Savoryellomycetidae

Scientific classification
- Kingdom: Fungi
- Division: Ascomycota
- Class: Sordariomycetes
- Subclass: Savoryellomycetidae Hongsanan, K.D. Hyde & Maharachch.,Fungal Diversity 84: 35 in 2017
- Orders: Conioscyphales; Fuscosporellales; Pleurotheciales; Savoryellales;

= Savoryellomycetidae =

Subclass of sac fungi

Savoryellomycetidae is a subclass of sac fungi within the class of Sordariomycetes. It contains 4 known orders of Conioscyphales, Fuscosporellales, Pleurotheciales and Savoryellales.

==History==
In 2011, Boonyuen et al. introduced the order Savoryellales, but without designating a family (or class) to it.

Then in 2015, the family Savoryellaceae (located in the Savoryellales order) was established by botanists Jaklitsch and Réblová, and was typified by the genus Savoryella. Orders Fuscosporellales (formed in 2016,) and Savoryellales were initially placed in class Hypocreomycetidae (Sordariomycetes).

According to Maharachchikumbura et al. (2016b) and Yang et al. (2016b). Conioscyphales (founded in 2015,) were originally placed within Diaporthomycetidae class, genera incertae sedis, while other orders such as Fuscosporellales, Pleurotheciales, and Savoryellales were included in the subclass Hypocreomycetidae.

Pleurotheciales (also formed in 2015,) is the largest order in Savoryellomycetidae with a large proportion of species known from freshwater habitats. It was initially placed within Hypocreomycetidae (Sordariomycetes).

Hongsanan et al. (2017), and Hyde et al. (2017), suggested according to phylogenetic and molecular clock analyses with combined ITS, LSU, SSU and rpb2 sequence data. That the stem age of the subclass Sordariomycetes falls in the range of 250–289 Mya (million years ago) hence, Savoryellales was then placed in a new subclass Savoryellomycetidae as its emergence goes back to early Mesozoic (201–252 Mya).

The orders Conioscyphales, Fuscosporellales, Pleurotheciales, and Savoryellales are grouped together as a distinct clade, with a stem age of 268 mya. This was then later supported by other studies included a paper by Dayarathne et al. (2019a).

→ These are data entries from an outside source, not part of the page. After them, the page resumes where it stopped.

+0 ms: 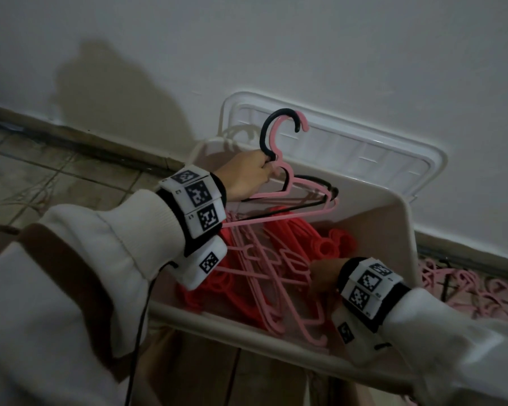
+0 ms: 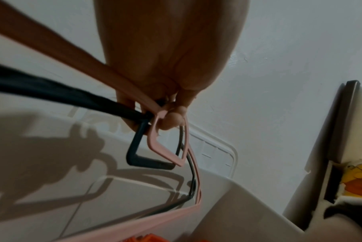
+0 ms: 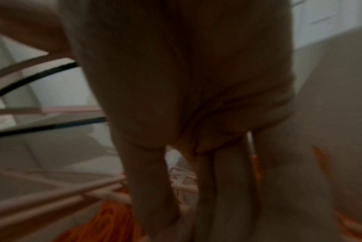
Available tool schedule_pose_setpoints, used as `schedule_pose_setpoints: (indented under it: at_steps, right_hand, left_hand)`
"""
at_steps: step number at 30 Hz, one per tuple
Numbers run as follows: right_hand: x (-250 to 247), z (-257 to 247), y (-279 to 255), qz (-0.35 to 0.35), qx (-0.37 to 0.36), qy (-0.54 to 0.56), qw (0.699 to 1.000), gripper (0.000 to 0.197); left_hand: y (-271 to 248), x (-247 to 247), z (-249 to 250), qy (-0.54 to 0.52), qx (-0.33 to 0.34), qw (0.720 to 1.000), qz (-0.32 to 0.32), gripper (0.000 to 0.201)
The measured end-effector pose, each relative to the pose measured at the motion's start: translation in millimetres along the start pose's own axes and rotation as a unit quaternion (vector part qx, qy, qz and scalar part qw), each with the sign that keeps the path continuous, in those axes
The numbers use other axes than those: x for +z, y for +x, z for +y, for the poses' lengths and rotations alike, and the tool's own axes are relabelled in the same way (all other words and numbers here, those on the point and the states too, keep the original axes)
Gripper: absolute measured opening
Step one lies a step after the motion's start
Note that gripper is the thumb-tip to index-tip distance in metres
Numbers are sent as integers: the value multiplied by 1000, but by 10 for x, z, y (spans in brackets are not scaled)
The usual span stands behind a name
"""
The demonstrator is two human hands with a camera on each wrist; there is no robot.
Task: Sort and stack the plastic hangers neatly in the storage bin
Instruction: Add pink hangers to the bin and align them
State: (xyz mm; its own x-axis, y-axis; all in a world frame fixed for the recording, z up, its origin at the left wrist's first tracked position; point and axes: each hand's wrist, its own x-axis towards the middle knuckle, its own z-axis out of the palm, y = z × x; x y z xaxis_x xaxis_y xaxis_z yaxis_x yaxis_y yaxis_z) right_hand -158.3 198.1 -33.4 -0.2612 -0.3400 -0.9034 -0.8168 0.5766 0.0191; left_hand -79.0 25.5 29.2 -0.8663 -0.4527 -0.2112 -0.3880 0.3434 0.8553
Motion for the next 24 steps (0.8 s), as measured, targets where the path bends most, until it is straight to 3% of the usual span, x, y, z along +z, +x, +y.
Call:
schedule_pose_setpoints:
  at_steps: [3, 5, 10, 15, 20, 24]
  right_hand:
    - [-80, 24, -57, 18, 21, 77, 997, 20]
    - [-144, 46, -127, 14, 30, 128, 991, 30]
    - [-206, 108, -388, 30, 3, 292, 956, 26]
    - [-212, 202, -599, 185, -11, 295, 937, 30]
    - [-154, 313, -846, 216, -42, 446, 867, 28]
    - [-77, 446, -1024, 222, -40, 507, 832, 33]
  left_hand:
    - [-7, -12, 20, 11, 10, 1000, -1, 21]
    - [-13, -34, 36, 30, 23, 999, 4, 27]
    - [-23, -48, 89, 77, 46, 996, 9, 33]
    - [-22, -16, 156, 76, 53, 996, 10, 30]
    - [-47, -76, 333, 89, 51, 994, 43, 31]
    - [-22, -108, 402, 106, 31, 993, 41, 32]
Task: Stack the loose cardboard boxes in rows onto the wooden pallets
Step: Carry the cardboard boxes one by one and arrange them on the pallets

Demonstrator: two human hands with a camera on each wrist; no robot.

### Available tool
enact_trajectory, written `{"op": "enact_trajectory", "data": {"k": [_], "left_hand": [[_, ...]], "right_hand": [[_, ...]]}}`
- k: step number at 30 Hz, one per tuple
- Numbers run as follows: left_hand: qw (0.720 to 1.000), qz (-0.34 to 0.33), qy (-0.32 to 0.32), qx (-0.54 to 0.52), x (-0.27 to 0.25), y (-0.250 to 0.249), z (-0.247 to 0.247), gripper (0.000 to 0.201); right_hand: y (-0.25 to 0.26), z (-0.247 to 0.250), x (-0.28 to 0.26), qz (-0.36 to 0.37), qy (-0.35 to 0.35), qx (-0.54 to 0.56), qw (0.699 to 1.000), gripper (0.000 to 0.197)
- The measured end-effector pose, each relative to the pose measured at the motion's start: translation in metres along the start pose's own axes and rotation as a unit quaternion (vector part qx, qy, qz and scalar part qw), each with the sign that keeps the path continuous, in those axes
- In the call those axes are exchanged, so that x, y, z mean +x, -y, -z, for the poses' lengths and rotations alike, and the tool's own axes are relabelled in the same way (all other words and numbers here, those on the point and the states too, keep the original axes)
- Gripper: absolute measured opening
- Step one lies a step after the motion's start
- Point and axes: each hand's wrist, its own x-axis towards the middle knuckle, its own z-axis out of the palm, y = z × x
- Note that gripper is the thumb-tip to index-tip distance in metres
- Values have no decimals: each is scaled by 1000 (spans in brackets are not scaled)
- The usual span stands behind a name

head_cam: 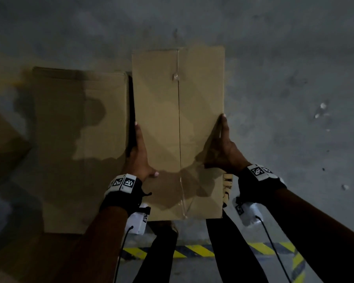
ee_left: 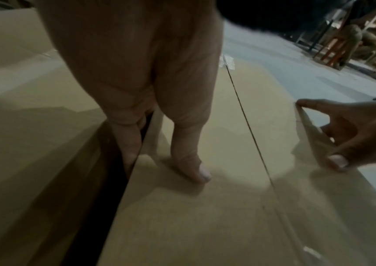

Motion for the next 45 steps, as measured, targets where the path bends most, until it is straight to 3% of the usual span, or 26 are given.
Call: {"op": "enact_trajectory", "data": {"k": [6, 16, 23, 29, 38, 41, 45], "left_hand": [[999, -21, -5, -41, -30, -10, 21, 163], [992, -46, -48, -110, -127, -96, 112, 155], [987, -90, -63, -115, -253, -170, 189, 146], [968, -209, -51, -133, -356, -215, 231, 159], [956, -291, 20, -39, -453, -299, 232, 158], [949, -310, 50, 38, -466, -339, 214, 157], [919, -357, 123, 115, -479, -390, 174, 153]], "right_hand": [[32, 13, -25, -36, -1, 30, 999, 148], [145, 112, -114, 5, -66, -14, 998, 143], [245, 176, -252, 32, -128, -7, 991, 142], [303, 220, -401, 34, -226, 18, 973, 138], [281, 238, -540, -27, -328, 123, 936, 139], [255, 246, -567, -56, -356, 175, 916, 132], [213, 254, -606, -89, -406, 243, 876, 121]]}}
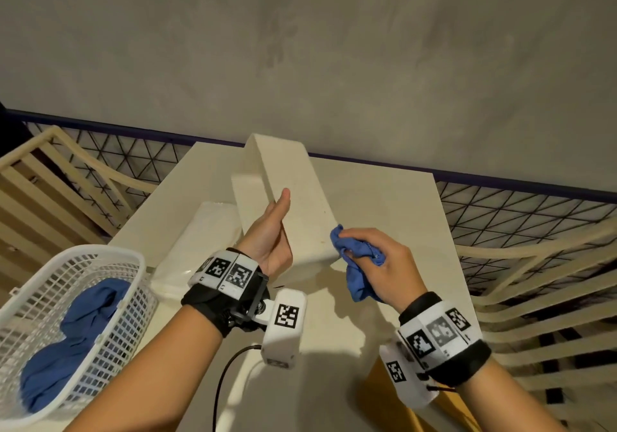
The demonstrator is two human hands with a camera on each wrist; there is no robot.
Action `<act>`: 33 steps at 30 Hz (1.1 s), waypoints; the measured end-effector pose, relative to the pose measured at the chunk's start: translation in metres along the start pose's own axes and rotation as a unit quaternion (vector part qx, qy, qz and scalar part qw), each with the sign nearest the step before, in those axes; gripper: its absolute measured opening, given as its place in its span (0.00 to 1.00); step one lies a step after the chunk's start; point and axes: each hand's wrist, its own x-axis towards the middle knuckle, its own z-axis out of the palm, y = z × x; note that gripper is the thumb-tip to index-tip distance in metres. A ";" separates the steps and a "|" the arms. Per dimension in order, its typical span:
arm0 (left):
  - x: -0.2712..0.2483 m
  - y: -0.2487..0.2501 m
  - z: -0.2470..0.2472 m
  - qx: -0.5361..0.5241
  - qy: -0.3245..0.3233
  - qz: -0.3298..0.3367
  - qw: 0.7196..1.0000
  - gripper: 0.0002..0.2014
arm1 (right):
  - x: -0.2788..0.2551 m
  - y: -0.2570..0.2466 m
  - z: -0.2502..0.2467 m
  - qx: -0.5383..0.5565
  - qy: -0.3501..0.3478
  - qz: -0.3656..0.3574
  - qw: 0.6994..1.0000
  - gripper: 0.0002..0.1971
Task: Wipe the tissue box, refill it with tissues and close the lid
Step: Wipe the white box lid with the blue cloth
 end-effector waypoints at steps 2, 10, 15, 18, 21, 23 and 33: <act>0.000 -0.001 0.003 0.038 -0.028 -0.008 0.999 0.31 | -0.005 0.004 0.007 -0.063 -0.001 -0.045 0.997 0.17; 0.002 -0.012 0.011 0.067 0.004 -0.032 0.997 0.27 | -0.006 -0.027 0.034 -0.157 -0.078 -0.235 0.956 0.20; -0.002 -0.008 0.011 0.120 0.029 -0.060 0.991 0.39 | 0.030 -0.022 0.012 -0.161 -0.035 -0.207 0.964 0.19; 0.017 -0.015 -0.007 0.114 0.025 -0.038 0.992 0.55 | 0.024 -0.024 0.011 -0.139 0.036 -0.202 0.969 0.21; 0.016 -0.017 -0.008 0.086 0.046 -0.049 0.994 0.57 | 0.002 -0.030 0.030 -0.175 -0.062 -0.261 0.947 0.20; 0.010 -0.017 -0.005 0.099 0.044 -0.058 0.992 0.53 | 0.008 -0.033 0.026 -0.190 -0.107 -0.276 0.936 0.18; 0.006 -0.012 -0.006 0.130 0.015 -0.055 0.990 0.25 | 0.015 -0.032 0.029 -0.185 -0.113 -0.254 0.942 0.16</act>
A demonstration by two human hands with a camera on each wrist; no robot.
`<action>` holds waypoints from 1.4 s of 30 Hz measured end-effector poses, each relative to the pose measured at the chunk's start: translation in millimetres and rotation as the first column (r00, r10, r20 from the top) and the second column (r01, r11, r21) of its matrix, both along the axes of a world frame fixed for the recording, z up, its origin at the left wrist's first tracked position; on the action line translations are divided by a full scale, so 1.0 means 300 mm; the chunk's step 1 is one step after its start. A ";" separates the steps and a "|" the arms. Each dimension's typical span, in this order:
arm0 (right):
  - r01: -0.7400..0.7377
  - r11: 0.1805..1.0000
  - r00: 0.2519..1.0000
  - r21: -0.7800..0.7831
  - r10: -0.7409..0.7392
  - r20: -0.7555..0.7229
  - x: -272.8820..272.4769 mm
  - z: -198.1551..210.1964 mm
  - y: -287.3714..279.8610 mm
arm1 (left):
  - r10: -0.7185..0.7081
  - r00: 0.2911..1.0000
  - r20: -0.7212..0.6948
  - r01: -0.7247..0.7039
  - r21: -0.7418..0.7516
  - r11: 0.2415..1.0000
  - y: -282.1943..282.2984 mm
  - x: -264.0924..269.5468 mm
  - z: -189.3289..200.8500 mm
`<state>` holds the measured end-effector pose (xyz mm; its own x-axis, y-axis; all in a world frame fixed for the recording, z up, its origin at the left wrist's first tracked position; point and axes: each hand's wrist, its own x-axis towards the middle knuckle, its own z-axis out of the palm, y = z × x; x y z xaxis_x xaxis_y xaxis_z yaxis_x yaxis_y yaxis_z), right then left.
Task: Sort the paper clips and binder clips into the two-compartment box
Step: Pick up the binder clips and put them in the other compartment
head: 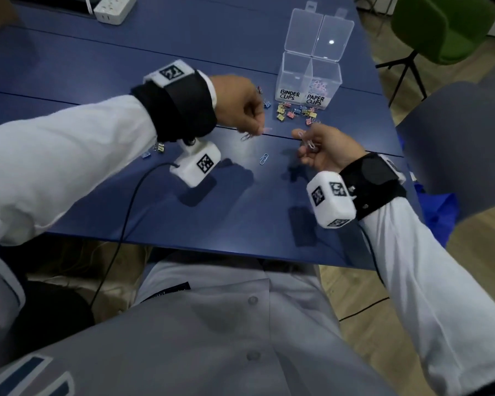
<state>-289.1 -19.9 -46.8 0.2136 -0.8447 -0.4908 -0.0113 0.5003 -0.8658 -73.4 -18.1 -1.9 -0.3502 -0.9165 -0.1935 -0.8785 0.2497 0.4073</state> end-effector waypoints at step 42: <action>0.184 0.935 0.889 0.304 -0.290 0.355 0.057 0.014 0.025 | -0.187 0.981 -0.053 0.170 -0.234 0.957 -0.055 -0.130 -0.010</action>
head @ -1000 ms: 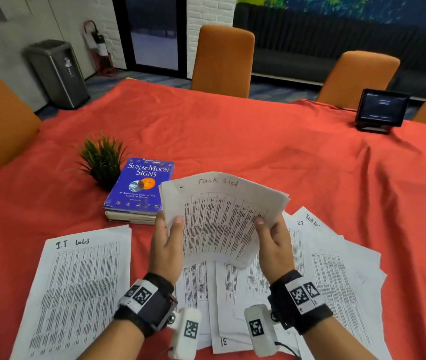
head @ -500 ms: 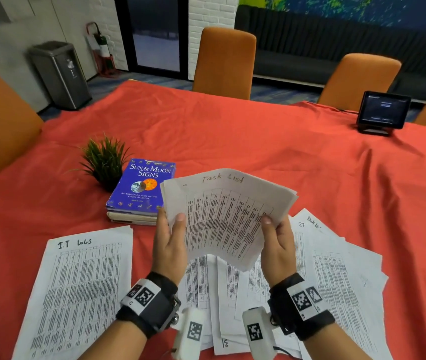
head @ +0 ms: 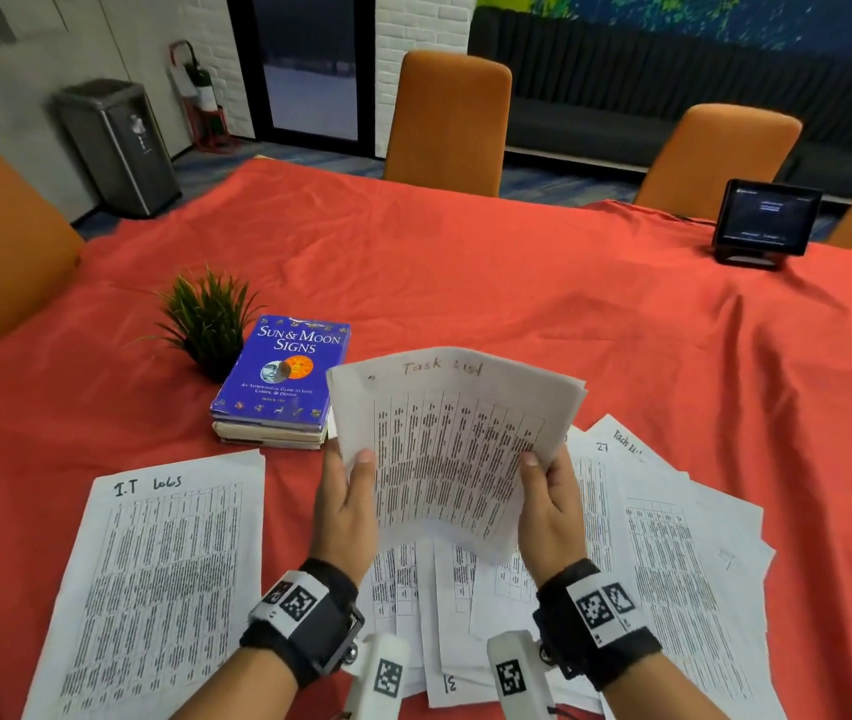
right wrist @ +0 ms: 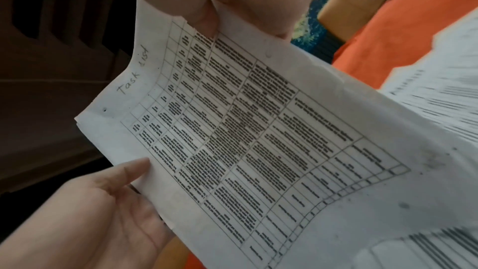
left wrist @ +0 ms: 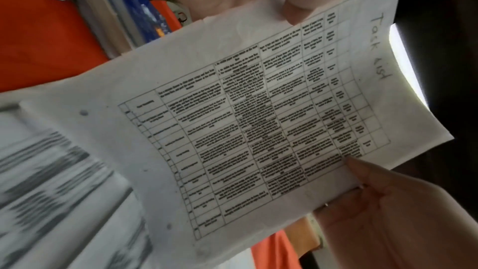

The stem age of Pleurotheciales is around 143 Mya, while it was reported as 139 Mya in Hongsanan et al. (2017); Conioscyphales, the sister clade of Pleurotheciales, evolved at the stem age of 180 Mya. Further, Fuscosporellales and Savoryellales have evolved at the stem ages of 249 Mya and 213 Mya, respectively. Therefore, order level status within Savoryellomycetidae range from 143–249 Mya, with families having crown ages of 104–182 Mya.
Dayarathne et al. (2019a) results indicate that the most basal group of marine-based taxa are represented within Lulworthiales, which diverged from ancestral Sordariomycetes around 149 Mya (91–209) and Savoryellomycetidae around 213 Mya (198–303).

In 2019, based on the outline and multi gene phylogeny of freshwater Sordariomycetes were scattered in six sub-classes, including; Diaporthomycetidae, Hypocreomycetidae, Lulworthiomycetidae, Savoryellomycetidae, Sordariomycetidae and Xylariomycetidae. In 2019, five subclades comprising Conioscyphaceae, Fuscosporellaceae, Pleurotheciaceae and Savoryellaceae, and a clade with Ascotaiwania hughesii (DAOM 241947, P2-6) strains and Monotosporella setosa (HKUCC 3713) were also recognized within the subclass Savoryellomycetidae.

In a second multi-locus phylogenetic analysis in 2021, a total of seven subclasses (Diaporthomycetidae, Hypocreomycetidae, Lulworthiomycetidae, Pisorisporiomycetidae, Savoryellomycetidae, Sordariomycetidae and Xylariomycetidae) in Sordariomycetes, as well as Pseudocoleodictyospora and its relatives in Dothideomycetes were included in the later dataset.

Currently there are four orders and four families in this subclass.

==Unplaced==
Savoryellomycetidae genera incertae sedis;
Flammispora , Stud Mycol 50(2): 384 (2004), (includes Flammispora bioteca and Flammispora pulchra .

==Distribution==
It has a scattered distribution worldwide, including Southern Europe, and China.